* **Work to be completed**
Give the number of lines containing "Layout" in this listing, with no other words.

* **Records to process**

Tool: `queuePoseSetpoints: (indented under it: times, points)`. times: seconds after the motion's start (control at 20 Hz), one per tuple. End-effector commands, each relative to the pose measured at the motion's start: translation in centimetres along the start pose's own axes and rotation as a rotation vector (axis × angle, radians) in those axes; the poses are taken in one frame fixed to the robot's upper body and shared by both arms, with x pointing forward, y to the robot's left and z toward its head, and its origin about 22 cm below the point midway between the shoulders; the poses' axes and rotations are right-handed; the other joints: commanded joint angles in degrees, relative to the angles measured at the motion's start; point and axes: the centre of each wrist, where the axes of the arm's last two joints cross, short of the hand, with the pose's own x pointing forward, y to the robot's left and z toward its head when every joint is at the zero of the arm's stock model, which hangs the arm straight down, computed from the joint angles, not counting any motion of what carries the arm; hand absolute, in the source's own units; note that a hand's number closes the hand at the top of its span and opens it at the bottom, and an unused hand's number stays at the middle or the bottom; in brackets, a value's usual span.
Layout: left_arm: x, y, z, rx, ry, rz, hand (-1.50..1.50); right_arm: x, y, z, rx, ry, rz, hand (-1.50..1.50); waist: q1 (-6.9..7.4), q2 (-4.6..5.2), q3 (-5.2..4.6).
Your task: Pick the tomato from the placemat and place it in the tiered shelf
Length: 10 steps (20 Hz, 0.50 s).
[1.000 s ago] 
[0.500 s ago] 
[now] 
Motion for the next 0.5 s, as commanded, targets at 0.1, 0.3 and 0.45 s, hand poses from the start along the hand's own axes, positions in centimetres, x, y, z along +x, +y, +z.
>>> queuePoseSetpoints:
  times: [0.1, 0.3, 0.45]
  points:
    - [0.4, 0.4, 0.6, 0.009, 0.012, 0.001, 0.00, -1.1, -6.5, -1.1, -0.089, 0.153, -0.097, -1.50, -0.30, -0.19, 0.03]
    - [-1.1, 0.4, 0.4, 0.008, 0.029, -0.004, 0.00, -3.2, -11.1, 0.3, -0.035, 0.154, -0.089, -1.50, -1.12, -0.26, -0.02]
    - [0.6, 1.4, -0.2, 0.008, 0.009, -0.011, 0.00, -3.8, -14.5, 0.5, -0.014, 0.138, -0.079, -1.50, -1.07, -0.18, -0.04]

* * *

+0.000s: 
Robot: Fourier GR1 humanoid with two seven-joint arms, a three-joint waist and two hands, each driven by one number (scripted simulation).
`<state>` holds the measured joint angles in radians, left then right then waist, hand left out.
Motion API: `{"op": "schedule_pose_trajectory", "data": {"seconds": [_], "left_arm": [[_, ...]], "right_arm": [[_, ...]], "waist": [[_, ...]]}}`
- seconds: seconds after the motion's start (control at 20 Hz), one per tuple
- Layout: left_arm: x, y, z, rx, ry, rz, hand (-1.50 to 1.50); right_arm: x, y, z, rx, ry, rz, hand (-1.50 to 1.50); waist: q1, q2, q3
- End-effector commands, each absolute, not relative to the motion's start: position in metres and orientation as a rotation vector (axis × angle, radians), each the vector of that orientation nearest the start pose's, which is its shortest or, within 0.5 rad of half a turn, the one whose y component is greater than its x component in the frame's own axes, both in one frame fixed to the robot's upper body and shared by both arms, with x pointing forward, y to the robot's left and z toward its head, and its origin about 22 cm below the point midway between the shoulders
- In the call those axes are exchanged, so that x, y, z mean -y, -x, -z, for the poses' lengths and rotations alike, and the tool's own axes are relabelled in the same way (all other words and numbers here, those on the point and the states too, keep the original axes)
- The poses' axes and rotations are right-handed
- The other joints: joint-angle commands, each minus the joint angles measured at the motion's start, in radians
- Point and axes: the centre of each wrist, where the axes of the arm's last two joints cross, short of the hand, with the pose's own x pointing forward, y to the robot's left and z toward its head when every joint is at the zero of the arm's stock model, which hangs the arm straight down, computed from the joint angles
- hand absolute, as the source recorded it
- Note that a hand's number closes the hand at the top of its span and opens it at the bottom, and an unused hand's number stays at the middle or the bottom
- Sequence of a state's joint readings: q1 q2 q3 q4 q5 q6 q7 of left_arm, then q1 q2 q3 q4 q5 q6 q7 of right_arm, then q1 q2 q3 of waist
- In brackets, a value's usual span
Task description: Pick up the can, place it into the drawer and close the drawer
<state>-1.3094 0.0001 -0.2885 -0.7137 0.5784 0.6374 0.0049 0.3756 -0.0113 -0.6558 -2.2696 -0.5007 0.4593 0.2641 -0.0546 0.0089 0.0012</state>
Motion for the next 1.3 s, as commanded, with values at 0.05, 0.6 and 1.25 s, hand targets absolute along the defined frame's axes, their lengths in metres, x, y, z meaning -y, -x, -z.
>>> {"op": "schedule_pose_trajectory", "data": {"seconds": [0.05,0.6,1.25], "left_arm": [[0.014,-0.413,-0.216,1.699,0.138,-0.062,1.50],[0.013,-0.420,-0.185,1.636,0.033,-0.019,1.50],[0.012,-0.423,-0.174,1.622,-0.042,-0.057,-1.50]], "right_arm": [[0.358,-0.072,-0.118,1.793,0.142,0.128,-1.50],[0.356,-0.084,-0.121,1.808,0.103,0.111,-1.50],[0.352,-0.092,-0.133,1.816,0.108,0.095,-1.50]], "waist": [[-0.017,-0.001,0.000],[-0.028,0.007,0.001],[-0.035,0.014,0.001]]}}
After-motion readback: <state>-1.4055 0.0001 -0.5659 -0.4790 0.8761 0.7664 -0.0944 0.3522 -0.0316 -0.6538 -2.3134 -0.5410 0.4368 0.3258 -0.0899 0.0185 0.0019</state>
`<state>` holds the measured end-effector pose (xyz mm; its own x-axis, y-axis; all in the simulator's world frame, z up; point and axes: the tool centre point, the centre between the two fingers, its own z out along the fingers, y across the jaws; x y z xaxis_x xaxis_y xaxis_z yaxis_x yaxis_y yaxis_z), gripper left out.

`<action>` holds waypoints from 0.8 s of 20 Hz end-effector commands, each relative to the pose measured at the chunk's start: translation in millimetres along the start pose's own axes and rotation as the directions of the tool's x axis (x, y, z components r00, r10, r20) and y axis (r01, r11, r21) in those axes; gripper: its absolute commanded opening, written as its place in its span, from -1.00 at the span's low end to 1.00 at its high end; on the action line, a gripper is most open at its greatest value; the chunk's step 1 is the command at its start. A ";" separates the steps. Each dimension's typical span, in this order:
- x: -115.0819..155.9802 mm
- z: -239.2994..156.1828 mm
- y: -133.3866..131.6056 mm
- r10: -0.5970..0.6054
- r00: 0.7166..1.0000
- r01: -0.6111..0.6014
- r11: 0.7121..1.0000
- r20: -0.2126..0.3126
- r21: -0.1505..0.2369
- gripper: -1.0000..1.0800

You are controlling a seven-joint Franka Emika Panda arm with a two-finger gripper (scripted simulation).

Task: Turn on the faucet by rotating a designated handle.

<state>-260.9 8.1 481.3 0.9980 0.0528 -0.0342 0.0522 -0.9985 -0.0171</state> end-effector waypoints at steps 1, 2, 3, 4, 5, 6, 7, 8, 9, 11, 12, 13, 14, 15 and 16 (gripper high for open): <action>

* **Response**
2